[Records for processing]:
== == ==
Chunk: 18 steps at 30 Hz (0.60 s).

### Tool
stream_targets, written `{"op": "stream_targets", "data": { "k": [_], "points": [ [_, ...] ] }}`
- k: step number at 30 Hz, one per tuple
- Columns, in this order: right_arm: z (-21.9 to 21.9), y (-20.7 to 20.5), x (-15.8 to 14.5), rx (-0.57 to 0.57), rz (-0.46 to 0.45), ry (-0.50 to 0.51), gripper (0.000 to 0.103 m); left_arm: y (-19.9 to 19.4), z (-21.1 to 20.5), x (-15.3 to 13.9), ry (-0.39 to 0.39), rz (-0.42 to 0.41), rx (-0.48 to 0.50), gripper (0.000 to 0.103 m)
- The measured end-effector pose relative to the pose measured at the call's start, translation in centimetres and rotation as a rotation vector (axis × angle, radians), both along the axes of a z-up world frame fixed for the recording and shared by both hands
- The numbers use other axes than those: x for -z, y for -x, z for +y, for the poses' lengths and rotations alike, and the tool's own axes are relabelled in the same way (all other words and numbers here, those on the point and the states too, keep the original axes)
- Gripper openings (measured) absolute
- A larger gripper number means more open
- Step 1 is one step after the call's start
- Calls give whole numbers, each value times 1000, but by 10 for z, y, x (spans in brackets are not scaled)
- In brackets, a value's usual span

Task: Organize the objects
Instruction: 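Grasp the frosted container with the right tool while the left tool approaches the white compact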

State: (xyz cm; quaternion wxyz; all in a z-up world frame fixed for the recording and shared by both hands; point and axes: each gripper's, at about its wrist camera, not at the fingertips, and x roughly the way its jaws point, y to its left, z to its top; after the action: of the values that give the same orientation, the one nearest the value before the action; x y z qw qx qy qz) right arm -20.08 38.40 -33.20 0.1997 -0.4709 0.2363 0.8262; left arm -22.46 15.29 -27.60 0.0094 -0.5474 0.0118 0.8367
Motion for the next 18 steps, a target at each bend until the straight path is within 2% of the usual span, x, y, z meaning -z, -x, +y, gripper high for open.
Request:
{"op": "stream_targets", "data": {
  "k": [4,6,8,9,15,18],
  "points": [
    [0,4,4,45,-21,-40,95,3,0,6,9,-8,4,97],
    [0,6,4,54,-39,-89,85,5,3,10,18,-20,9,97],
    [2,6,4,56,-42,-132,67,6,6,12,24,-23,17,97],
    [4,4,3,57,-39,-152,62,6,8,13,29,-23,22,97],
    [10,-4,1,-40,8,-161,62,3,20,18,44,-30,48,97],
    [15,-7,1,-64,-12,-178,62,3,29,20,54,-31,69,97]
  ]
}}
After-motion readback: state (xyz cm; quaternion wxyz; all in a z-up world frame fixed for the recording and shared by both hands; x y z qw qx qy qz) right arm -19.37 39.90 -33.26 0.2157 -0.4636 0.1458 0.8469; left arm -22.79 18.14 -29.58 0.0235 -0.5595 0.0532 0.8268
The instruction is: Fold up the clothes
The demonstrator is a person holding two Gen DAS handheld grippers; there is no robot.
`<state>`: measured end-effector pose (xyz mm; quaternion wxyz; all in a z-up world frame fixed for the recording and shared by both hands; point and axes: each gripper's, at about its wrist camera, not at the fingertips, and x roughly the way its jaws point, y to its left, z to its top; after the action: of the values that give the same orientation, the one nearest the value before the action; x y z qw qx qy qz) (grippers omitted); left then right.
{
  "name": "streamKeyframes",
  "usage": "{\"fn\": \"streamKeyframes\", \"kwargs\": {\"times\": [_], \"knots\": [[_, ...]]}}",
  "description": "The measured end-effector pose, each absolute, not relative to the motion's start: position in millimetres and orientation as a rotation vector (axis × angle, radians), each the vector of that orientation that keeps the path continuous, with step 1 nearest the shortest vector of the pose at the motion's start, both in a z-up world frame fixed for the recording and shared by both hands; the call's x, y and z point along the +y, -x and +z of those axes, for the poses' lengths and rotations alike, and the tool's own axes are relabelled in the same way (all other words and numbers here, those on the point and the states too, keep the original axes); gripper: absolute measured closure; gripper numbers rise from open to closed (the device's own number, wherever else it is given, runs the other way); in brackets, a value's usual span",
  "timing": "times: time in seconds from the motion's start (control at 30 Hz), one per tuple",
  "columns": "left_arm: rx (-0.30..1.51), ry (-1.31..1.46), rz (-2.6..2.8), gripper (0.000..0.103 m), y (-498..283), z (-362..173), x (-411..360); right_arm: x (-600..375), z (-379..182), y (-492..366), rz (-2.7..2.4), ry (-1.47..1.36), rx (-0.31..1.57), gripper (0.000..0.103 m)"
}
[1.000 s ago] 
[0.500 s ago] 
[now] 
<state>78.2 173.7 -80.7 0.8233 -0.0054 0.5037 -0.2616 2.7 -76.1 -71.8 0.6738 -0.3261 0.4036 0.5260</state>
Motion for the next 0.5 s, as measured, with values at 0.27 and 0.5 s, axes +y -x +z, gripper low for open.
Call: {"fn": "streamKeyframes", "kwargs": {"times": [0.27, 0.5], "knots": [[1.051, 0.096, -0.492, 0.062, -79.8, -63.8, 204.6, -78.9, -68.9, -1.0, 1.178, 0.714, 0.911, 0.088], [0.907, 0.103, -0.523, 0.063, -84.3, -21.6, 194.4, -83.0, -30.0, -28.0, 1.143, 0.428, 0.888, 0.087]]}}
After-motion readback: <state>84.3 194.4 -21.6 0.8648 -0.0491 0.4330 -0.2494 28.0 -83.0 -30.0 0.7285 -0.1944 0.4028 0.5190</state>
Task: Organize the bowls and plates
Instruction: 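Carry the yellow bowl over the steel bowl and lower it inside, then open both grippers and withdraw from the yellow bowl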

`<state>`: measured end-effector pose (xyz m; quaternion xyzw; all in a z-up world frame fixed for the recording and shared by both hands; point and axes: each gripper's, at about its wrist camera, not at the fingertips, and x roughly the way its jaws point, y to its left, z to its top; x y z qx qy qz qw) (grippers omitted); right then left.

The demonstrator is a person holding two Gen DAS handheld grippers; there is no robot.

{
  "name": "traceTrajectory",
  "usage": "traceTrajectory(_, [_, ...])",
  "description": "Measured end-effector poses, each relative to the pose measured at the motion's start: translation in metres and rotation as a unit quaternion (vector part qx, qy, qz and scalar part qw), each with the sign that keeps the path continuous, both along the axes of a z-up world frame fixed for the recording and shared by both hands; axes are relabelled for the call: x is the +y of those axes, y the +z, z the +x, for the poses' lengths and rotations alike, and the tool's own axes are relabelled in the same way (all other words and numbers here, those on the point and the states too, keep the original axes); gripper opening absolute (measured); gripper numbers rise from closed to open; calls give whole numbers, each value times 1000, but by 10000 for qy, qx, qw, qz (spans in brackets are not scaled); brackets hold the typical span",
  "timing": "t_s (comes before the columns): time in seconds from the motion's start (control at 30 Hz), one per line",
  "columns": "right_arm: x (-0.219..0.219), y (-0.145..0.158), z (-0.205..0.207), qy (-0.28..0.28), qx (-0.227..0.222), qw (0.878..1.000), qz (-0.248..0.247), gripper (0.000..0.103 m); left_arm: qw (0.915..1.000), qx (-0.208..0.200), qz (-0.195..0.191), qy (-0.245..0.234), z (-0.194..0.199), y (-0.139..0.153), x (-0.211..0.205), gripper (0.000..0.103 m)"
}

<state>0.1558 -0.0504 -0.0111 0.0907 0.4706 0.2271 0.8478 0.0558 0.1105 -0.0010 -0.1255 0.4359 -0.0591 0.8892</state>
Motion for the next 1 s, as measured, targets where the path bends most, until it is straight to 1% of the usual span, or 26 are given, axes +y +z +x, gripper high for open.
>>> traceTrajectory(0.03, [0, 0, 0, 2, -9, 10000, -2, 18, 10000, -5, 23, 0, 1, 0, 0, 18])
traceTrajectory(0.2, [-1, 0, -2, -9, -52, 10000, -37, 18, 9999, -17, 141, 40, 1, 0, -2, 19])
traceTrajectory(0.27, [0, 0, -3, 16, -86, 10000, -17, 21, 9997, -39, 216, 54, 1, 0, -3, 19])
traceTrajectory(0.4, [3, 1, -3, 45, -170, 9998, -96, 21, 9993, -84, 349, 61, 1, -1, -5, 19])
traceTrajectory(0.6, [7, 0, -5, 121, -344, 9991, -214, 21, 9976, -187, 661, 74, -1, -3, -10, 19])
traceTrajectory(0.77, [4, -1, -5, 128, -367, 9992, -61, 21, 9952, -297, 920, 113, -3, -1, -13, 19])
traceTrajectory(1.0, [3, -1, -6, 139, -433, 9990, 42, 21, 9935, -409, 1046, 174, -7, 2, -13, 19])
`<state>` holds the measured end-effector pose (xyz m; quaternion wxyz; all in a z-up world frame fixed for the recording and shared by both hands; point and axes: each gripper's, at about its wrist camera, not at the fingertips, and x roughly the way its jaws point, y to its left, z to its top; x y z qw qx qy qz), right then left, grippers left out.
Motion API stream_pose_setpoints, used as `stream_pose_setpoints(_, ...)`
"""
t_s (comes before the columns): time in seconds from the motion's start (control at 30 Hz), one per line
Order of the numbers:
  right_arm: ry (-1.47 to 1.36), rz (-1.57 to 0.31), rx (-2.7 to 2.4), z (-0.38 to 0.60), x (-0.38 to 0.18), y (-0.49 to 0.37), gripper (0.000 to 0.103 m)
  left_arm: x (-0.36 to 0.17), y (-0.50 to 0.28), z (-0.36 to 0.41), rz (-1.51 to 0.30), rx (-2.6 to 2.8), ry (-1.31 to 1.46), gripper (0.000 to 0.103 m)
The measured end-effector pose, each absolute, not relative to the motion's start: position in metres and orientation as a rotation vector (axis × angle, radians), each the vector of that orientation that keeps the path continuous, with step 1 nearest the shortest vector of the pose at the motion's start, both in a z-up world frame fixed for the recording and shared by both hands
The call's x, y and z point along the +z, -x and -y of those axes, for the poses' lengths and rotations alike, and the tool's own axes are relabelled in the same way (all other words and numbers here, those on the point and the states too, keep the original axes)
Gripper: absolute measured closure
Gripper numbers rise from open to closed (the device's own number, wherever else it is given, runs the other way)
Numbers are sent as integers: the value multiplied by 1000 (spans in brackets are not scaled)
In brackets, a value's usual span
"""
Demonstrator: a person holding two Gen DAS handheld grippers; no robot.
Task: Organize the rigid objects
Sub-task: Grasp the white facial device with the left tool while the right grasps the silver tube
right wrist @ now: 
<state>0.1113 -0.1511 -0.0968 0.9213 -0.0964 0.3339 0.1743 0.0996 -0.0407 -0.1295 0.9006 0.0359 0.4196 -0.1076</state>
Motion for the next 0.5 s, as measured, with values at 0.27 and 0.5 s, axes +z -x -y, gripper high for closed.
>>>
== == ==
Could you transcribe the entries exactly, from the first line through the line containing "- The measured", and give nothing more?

Chunk: 18 steps at 30 Hz (0.60 s).

### Tool
stream_targets, written `{"op": "stream_targets", "data": { "k": [_], "points": [ [_, ...] ] }}`
- k: step number at 30 Hz, one per tuple
- Columns, in this order: right_arm: z (-21.9 to 21.9), y (-20.7 to 20.5), x (-15.8 to 14.5), rx (-0.57 to 0.57), rz (-0.46 to 0.45), ry (-0.50 to 0.51), gripper (0.000 to 0.103 m); left_arm: y (-19.9 to 19.4), z (-21.1 to 20.5), x (-15.3 to 13.9), ry (-0.39 to 0.39), rz (-0.42 to 0.41), rx (-0.48 to 0.50), gripper (0.000 to 0.103 m)
- The measured end-effector pose relative to the pose measured at the call's start, translation in centimetres and rotation as a rotation vector (axis × angle, radians), both along the axes of a z-up world frame fixed for the recording and shared by both hands

The required output is complete.